(Task instructions):
The number of lines containing the word "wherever" is all you should give; count them in the records below.

- Opening Delimiter -

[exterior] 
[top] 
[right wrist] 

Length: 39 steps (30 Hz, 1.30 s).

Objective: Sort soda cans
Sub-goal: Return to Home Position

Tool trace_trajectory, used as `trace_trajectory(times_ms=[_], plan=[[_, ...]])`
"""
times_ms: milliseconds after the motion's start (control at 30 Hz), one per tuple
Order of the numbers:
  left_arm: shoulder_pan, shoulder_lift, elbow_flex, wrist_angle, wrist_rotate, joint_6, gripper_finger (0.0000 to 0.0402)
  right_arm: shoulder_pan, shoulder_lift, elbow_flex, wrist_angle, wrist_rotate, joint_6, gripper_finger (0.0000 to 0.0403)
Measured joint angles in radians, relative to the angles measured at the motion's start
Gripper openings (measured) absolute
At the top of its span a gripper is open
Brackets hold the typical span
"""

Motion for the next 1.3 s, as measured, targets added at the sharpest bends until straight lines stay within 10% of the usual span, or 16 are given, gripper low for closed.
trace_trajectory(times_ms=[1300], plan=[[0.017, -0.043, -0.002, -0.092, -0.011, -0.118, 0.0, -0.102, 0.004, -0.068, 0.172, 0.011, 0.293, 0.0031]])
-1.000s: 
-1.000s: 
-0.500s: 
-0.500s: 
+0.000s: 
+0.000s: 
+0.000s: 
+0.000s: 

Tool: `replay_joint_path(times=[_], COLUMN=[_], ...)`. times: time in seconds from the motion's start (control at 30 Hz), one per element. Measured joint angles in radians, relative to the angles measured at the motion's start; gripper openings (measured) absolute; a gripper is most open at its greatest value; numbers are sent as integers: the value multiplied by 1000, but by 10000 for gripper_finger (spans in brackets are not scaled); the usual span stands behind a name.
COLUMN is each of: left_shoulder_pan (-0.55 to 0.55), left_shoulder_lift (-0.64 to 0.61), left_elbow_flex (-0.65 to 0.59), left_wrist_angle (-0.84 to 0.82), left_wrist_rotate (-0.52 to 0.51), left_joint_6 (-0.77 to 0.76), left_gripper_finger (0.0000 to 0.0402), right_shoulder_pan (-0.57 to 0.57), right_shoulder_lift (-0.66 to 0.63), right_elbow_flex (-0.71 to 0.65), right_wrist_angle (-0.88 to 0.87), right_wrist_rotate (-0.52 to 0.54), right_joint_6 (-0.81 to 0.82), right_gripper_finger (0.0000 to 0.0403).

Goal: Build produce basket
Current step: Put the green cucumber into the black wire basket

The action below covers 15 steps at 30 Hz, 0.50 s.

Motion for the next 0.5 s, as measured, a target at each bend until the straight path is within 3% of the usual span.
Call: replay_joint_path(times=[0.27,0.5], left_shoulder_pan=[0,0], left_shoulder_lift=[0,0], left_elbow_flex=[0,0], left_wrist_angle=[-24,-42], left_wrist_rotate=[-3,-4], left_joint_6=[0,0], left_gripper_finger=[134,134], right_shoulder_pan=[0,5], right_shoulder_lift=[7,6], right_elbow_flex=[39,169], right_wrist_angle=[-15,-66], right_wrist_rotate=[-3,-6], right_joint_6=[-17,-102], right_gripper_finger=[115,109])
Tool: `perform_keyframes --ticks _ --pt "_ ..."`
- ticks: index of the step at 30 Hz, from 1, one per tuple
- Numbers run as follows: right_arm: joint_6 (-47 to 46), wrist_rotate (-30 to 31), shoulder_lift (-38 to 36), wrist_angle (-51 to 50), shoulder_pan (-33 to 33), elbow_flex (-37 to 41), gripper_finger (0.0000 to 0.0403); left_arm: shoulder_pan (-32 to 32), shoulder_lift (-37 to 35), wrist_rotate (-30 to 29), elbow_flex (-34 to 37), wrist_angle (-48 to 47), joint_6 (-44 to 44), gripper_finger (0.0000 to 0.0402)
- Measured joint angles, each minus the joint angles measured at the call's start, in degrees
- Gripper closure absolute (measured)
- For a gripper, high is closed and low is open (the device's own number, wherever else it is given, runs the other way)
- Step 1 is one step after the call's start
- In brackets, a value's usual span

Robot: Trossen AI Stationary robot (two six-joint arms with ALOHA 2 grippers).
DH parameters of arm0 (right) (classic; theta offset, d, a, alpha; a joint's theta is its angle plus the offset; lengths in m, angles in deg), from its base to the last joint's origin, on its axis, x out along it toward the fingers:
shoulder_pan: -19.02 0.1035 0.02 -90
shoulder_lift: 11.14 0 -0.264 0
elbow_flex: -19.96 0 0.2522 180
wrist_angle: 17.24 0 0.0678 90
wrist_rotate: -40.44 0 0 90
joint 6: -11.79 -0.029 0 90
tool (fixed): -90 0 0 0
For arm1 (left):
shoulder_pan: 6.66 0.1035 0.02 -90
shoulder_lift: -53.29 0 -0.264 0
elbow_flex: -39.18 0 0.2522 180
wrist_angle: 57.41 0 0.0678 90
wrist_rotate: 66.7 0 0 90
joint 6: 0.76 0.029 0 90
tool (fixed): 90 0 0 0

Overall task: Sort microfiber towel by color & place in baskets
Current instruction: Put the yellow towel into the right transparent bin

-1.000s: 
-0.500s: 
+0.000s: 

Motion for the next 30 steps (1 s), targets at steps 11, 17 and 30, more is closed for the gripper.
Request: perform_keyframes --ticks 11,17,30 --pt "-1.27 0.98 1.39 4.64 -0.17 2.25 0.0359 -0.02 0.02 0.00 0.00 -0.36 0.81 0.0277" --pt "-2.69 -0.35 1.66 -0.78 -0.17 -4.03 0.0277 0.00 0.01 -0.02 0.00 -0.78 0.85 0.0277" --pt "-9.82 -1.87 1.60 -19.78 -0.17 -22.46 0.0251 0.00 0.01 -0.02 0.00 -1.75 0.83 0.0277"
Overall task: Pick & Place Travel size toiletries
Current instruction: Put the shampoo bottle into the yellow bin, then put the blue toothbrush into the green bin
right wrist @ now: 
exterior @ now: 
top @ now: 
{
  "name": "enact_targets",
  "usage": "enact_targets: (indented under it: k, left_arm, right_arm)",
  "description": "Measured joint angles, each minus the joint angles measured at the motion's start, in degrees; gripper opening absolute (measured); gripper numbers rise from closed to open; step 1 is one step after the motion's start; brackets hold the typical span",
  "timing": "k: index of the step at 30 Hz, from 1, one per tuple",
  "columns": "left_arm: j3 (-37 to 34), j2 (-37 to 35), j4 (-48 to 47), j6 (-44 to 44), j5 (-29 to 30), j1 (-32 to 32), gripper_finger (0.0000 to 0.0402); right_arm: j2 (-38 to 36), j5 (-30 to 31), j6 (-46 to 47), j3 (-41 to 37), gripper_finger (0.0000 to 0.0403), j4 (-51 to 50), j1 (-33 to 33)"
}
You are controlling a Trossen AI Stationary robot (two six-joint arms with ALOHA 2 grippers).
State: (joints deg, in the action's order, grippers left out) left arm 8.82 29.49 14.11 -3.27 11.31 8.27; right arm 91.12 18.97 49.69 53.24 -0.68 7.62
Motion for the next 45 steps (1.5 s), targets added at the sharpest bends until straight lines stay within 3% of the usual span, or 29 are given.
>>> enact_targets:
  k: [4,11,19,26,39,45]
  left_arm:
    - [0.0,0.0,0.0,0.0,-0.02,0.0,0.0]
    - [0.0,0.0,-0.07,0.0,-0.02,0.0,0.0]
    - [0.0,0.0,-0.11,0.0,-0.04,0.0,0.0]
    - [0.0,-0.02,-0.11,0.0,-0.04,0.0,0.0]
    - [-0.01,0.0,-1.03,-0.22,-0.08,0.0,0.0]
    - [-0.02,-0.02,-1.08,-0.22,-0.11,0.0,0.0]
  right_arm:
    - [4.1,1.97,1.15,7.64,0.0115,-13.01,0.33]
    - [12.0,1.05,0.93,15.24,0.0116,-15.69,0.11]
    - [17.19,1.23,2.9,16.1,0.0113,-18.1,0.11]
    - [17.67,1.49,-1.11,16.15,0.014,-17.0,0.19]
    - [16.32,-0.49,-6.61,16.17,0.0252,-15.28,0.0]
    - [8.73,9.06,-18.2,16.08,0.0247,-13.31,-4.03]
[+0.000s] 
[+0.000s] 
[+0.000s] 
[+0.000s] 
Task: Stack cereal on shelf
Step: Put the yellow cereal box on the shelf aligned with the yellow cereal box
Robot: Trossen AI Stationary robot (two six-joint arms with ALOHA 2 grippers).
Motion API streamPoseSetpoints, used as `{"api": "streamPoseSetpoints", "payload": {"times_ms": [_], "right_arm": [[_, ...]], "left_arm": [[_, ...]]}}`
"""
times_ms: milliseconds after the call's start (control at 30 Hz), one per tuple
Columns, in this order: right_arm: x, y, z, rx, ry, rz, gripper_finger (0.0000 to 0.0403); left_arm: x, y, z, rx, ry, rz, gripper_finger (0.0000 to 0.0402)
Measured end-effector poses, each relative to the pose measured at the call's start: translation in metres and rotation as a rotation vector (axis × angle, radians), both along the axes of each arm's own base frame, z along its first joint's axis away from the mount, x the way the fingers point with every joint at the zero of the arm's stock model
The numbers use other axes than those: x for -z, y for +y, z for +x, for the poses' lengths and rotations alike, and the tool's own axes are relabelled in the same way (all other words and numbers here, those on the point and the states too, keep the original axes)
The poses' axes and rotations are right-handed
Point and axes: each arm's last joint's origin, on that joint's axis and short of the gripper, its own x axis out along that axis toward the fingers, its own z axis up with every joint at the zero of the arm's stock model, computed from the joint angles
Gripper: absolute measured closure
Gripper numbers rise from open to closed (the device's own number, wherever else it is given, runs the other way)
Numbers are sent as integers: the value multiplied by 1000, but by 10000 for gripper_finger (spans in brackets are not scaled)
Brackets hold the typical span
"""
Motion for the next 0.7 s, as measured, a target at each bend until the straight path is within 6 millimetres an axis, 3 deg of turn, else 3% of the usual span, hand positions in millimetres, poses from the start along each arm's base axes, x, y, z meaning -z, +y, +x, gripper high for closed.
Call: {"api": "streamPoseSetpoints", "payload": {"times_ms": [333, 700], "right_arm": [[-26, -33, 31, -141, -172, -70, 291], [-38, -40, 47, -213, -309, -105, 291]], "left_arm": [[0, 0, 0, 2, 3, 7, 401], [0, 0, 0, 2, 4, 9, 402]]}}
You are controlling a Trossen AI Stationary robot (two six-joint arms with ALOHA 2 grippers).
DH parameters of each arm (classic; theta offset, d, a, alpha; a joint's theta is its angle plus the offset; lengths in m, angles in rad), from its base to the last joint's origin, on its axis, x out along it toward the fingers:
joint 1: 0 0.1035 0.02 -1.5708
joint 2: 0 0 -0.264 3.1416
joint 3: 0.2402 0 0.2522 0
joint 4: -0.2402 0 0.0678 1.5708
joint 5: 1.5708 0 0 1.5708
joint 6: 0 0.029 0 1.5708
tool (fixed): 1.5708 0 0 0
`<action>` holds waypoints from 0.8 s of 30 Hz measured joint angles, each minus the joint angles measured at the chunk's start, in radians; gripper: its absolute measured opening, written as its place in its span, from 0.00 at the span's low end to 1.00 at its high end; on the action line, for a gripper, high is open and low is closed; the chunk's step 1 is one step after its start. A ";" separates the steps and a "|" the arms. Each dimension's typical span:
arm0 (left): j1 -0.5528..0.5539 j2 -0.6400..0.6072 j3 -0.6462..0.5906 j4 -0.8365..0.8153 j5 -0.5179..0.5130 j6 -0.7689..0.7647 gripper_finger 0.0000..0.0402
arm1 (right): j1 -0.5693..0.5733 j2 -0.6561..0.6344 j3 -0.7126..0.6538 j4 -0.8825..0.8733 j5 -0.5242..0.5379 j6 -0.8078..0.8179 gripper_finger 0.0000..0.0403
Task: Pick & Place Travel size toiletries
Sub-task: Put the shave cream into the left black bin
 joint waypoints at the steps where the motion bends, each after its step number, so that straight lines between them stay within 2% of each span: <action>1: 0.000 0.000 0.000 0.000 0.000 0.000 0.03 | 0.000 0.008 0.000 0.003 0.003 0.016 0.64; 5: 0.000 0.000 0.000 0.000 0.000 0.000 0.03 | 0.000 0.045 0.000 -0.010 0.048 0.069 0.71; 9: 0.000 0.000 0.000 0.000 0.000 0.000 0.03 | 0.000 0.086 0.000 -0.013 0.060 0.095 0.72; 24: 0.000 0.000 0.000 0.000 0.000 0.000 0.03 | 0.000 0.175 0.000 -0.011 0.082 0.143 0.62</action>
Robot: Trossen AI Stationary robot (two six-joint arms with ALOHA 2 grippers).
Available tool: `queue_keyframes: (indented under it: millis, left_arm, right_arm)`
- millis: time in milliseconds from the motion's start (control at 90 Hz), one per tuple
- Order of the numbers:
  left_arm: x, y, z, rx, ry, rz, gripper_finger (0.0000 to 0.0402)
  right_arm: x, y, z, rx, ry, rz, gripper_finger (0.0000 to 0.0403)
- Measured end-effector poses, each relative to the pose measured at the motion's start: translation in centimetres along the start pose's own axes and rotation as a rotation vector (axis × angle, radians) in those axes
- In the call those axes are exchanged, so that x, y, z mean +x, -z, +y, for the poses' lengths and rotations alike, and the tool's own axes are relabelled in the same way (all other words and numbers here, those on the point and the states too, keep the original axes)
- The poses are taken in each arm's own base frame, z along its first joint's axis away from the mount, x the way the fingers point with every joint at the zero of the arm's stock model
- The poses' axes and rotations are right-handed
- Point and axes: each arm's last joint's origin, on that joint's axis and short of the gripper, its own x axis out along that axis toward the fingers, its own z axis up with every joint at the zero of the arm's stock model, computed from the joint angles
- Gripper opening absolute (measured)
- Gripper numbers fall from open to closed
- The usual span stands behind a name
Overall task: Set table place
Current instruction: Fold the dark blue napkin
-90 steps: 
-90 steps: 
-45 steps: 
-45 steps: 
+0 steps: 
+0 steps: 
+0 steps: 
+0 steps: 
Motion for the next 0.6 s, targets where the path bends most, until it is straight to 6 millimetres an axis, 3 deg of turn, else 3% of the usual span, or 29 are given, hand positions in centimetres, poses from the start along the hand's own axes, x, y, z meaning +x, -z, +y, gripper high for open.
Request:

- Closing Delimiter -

(Solved problem):
2